Shortly after this story was published, Vagisil reached out to TODAY with an additional statement:

“Our female-owned and female-run brand has been a worldwide leader in personal care for nearly 50 years. Our cleansing products are specifically formulated at an appropriate pH level for the external vulvar area. Independent dermatologists and gynecologists test our products to ensure they are gentle, non-irritating and safe for everyday use. OMV! was created with moms and their teens to offer young women their own cleansing product line. We respect that Vagisil products may not be for everyone. Our commitment has always been to provide safe, effective products for those who trust us with their personal care needs,” the brand shared with TODAY.

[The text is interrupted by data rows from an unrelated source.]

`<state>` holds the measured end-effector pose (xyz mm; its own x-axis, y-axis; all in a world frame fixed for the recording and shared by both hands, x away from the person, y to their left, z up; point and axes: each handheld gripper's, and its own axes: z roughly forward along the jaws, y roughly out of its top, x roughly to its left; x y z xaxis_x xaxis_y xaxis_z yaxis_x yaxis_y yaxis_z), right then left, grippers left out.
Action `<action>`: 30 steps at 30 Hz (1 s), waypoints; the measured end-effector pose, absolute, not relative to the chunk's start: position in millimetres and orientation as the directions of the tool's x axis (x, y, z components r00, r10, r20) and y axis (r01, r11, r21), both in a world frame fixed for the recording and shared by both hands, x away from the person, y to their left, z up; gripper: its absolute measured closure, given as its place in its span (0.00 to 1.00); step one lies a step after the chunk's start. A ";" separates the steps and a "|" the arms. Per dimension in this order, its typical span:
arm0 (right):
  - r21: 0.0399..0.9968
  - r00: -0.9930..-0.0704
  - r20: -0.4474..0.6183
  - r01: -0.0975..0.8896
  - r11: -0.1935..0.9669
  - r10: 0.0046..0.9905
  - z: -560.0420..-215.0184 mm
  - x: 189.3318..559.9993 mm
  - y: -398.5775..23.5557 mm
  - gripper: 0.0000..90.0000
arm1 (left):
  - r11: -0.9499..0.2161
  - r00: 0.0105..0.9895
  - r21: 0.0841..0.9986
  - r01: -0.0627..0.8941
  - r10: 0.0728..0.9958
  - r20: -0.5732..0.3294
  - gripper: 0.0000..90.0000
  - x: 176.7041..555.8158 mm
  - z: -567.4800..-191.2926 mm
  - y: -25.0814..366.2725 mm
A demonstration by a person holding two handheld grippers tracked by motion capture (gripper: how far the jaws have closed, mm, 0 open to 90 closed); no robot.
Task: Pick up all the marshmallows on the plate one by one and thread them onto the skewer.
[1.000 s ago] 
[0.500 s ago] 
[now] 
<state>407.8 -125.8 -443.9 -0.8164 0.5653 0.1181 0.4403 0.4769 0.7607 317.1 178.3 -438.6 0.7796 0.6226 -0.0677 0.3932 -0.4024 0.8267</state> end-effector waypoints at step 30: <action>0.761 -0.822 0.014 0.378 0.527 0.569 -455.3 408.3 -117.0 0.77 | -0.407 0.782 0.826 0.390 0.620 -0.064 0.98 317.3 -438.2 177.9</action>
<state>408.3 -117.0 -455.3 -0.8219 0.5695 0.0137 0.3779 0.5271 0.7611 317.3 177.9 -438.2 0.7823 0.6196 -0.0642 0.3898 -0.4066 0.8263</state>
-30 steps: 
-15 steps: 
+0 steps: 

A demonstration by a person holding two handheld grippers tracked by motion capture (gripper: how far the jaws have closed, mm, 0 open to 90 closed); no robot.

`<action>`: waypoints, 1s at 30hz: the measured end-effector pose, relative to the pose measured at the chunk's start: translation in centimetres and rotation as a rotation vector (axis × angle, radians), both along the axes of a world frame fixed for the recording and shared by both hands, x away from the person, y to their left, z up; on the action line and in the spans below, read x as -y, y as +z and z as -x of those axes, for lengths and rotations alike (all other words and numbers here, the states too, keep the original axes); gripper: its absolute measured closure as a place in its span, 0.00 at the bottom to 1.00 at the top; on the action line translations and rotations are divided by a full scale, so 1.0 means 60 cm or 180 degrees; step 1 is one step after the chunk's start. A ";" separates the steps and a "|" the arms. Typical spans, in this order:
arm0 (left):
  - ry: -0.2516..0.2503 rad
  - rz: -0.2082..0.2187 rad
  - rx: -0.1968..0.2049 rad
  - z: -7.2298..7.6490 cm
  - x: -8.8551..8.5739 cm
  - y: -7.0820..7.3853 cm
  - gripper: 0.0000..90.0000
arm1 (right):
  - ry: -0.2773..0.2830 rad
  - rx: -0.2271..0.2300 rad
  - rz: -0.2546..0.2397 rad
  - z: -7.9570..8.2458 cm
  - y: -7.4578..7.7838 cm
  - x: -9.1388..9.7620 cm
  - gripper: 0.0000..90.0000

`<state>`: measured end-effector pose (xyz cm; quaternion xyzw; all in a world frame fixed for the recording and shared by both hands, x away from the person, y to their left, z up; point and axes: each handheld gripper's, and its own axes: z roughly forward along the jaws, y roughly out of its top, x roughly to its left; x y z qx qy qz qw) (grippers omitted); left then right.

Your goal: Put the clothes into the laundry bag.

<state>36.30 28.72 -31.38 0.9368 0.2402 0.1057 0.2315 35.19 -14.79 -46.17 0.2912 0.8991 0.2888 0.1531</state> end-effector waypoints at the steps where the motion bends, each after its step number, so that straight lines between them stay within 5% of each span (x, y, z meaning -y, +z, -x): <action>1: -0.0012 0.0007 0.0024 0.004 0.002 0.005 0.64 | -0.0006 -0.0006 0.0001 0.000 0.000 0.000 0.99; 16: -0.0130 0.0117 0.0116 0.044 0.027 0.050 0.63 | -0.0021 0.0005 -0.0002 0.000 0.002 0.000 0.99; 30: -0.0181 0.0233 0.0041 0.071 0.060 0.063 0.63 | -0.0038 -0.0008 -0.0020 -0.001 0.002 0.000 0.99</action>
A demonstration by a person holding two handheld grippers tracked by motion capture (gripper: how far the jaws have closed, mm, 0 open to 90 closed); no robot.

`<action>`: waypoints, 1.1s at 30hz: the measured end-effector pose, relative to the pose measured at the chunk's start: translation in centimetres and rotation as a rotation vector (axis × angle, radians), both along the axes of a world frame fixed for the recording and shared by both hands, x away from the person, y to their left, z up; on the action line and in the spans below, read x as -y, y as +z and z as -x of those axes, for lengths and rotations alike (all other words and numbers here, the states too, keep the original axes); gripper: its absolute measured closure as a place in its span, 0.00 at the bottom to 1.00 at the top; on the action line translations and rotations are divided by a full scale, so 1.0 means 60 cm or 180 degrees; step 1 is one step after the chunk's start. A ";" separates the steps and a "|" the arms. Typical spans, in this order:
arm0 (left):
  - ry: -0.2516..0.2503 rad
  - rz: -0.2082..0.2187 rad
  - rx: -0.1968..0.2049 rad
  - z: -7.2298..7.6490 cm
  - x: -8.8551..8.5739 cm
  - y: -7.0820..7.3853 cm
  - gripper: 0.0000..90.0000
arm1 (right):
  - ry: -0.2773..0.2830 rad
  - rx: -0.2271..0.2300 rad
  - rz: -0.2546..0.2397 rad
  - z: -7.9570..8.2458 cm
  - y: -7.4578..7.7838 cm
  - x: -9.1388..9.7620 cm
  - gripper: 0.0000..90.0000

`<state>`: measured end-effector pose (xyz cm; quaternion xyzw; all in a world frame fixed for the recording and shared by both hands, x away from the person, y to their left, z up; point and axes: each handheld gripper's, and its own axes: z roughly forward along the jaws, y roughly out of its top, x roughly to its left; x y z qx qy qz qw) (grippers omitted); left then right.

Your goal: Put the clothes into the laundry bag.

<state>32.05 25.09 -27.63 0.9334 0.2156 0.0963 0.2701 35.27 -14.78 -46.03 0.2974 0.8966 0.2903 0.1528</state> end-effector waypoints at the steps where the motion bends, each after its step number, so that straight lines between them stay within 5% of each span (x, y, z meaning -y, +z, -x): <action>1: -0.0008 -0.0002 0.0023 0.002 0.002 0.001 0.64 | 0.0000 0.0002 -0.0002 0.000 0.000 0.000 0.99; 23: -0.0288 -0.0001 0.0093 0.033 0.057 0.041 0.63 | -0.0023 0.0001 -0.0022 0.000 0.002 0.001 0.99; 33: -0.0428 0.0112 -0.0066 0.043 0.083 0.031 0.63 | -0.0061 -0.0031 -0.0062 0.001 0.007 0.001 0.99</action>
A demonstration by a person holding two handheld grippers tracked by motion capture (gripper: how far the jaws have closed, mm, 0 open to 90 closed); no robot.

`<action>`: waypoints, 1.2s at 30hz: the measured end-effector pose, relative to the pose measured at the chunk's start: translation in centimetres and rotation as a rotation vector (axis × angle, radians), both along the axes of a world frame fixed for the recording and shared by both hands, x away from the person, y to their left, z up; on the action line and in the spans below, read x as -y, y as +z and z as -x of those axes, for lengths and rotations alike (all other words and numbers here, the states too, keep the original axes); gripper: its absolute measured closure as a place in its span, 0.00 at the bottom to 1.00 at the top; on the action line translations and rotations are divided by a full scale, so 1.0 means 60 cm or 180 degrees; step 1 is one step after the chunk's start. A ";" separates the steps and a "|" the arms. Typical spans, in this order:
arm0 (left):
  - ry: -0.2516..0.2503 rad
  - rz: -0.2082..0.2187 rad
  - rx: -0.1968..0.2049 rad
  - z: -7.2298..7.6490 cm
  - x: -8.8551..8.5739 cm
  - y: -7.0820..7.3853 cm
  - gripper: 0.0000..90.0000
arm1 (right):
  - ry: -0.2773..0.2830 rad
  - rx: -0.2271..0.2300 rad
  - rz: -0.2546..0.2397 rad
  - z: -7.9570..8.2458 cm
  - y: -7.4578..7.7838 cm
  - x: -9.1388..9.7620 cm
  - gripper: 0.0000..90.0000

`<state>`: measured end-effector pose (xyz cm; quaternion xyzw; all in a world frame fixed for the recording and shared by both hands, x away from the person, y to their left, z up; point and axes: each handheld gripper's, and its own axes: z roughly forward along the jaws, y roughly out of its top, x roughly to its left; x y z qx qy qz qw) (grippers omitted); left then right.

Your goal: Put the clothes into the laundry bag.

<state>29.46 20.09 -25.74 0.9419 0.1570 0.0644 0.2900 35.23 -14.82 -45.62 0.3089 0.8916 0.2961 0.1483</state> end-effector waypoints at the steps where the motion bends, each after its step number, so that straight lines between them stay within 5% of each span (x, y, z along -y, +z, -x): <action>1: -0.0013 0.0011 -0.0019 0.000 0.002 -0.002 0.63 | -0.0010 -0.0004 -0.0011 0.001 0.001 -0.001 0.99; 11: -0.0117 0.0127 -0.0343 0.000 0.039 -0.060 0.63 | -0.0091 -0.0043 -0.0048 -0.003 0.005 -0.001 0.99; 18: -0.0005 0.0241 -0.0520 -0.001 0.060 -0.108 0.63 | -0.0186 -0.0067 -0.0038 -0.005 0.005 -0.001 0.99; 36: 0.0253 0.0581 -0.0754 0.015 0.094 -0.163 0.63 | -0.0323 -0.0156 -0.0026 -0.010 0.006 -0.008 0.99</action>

The company also stressed that their products are intended for “external use only,” and the ingredients are hypoallergenic and non-irritating.

Experts still balked at the company’s characterization that periods and odors should be thought of as worrisome rather than natural.

“Nothing to see here, just @vagisil and their ‘It’s OMV’ teen line telling young girls in 2021 that clementine-vanilla ‘smells like confidence’ and selling them neon scrub brushes for their dirty *vaginas,” Fitzgerald shared.

Momon-Nelson said she hopes that discussions like these change the messages surrounding periods and having a vagina.

"We shame that part of the body. We do need to do a better job," she said. "If we just made people and young girls feel more confident about their bodies, in general, we wouldn't be (making) products to make them feel uncomfortable about normal changes and normal things that happen with their vagina."

This story was updated on Feb. 9, 2021 to include an additional statement from Vagisil.